Poster
in
Workshop: 2nd AI for Math Workshop @ ICML 2025
Reward Under Attack: Evaluating the Sensitivity of Process Reward Models
Udbhav Bamba · Rishabh Tiwari · Heng Yang · Kurt Keutzer · Amir Gholaminejad
Reward models (RMs) supervise large language models (LLMs) by aligning outputs with human preferences. Recently, process reward models (PRMs) have emerged to provide finer-grained evaluations by scoring intermediate reasoning steps. Despite their growing importance, the robustness and biases of PRMs under textual perturbations remain largely unexplored. In this work, we introduce \textbf{PRMProbe}, a framework to systematically audit PRMs with respect to their sensitivity to input modifications.

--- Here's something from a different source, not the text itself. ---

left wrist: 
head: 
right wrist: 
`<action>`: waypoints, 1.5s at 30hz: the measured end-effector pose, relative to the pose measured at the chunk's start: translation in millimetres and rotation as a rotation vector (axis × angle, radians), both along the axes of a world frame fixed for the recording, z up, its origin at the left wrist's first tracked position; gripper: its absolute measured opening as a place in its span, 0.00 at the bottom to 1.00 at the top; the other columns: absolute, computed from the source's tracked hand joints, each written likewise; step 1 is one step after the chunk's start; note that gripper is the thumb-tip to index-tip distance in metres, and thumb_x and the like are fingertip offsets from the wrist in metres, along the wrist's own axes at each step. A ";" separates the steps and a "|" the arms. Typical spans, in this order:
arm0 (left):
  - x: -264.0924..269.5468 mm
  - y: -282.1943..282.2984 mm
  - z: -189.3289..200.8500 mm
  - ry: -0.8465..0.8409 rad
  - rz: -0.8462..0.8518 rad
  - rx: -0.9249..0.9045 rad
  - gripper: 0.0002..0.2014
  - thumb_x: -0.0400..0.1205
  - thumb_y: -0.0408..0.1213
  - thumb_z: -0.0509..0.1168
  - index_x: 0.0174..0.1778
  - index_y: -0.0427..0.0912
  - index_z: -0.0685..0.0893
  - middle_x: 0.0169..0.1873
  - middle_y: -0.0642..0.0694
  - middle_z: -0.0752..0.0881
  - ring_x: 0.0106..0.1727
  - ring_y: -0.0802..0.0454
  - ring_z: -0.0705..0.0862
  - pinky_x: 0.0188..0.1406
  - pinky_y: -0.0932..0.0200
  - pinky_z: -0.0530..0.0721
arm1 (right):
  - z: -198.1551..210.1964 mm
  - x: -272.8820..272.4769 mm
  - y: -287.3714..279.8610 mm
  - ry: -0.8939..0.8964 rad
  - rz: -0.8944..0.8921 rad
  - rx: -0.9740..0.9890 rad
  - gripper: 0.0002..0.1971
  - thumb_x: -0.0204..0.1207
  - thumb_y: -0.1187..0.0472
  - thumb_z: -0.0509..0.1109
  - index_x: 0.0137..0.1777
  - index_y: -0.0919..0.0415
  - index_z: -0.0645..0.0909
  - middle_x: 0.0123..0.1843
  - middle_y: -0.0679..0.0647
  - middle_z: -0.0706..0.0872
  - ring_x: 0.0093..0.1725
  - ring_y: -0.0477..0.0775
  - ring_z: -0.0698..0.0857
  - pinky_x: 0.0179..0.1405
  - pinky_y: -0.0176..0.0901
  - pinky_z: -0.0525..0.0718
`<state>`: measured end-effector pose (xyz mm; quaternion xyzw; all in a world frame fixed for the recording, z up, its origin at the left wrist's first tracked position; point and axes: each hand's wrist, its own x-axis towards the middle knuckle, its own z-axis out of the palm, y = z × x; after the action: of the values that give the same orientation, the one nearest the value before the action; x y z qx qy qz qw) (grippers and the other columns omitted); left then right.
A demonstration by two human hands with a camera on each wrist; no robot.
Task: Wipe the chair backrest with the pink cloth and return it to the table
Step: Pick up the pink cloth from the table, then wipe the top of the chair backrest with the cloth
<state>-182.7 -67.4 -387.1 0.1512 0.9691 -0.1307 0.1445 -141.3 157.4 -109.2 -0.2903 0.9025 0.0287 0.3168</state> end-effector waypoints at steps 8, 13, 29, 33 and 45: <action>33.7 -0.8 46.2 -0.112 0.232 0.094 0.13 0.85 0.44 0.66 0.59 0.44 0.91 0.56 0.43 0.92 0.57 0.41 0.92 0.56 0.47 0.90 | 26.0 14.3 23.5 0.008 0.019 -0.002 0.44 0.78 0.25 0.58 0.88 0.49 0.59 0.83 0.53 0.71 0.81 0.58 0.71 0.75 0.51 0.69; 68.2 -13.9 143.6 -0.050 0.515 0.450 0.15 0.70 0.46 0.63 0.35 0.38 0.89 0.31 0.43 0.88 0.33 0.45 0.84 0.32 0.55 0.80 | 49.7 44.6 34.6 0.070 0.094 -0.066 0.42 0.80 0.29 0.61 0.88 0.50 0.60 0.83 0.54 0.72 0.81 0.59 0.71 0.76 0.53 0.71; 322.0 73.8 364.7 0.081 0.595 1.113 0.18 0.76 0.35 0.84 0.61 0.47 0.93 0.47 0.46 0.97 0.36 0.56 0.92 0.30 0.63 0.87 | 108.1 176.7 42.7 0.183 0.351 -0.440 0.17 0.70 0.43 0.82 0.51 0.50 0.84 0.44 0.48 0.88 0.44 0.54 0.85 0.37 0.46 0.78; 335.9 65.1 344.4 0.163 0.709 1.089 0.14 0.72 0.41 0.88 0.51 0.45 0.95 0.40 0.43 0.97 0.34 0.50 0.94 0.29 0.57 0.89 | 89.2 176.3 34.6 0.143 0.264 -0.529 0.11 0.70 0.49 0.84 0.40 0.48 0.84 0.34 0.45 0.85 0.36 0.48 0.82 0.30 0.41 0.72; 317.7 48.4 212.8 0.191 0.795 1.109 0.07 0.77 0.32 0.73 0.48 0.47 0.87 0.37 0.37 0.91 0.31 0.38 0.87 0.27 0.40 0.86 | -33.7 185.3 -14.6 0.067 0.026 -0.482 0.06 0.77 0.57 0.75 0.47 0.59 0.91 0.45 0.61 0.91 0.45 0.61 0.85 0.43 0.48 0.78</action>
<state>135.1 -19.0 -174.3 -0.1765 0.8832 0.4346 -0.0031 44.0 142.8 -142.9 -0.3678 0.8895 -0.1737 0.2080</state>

We augment ProcessBench, a publicly released benchmark of question--answer trajectories, with eight types of controlled perturbations, and release this extended benchmark as \textbf{PRM-BiasBench}. These perturbations include semantics-preserving (e.g., rephrasing) and semantics-altering modifications (e.g., injecting hallucinations). Our analysis reveals that, unlike RMs which have known biases such as length preference, PRMs are generally robust to superficial edits like rephrasing and verbosity changes but exhibit varying levels of vulnerability to semantics-altering attacks. Surprisingly, a substantial fraction of semantically corrupted trajectories still receive unchanged or high rewards, suggesting that PRMs can overlook logical errors when trajectories maintain a fluent structure. These findings expose critical limitations in current PRM designs and underscore the need for more semantically grounded evaluation strategies.